Among the lines below, restate word for word only those from the line with "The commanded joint" through the line with "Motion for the", with both end lines kept.
□ □ □ □
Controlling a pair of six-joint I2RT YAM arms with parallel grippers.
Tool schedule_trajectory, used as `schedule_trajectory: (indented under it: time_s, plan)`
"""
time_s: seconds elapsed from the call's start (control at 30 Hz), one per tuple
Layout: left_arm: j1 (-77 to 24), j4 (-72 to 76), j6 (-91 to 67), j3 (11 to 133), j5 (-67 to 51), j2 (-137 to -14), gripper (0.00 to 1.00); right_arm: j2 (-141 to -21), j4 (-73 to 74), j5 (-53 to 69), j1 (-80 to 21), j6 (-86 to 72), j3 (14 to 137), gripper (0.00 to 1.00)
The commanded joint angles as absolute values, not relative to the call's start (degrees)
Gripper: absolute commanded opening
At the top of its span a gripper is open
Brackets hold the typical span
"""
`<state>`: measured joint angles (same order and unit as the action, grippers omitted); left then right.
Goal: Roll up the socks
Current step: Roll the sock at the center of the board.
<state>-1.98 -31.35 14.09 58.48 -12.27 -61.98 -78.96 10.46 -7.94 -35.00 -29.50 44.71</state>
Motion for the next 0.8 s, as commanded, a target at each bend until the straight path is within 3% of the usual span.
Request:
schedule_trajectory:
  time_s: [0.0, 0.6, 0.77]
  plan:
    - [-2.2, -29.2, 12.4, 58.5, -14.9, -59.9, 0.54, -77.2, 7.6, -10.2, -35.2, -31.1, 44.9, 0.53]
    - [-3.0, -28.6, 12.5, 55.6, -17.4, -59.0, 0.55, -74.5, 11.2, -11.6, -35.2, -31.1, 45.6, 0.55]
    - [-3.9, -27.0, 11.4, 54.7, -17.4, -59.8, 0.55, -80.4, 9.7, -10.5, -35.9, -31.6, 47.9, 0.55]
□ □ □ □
OUTPUT OF THE TASK:
The commanded joint angles as absolute values, not relative to the call's start (degrees)
Gripper: absolute commanded opening
At the top of its span a gripper is open
Brackets hold the typical span
"""
`<state>`: measured joint angles (same order and unit as the action, grippers omitted); left then right.
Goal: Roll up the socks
Current step: Roll the sock at the center of the board.
<state>-1.98 -31.35 14.09 58.48 -12.27 -61.98 -78.96 10.46 -7.94 -35.00 -29.50 44.71</state>
Motion for the next 0.8 s, as commanded, a target at each bend until the straight path is within 3% of the usual span.

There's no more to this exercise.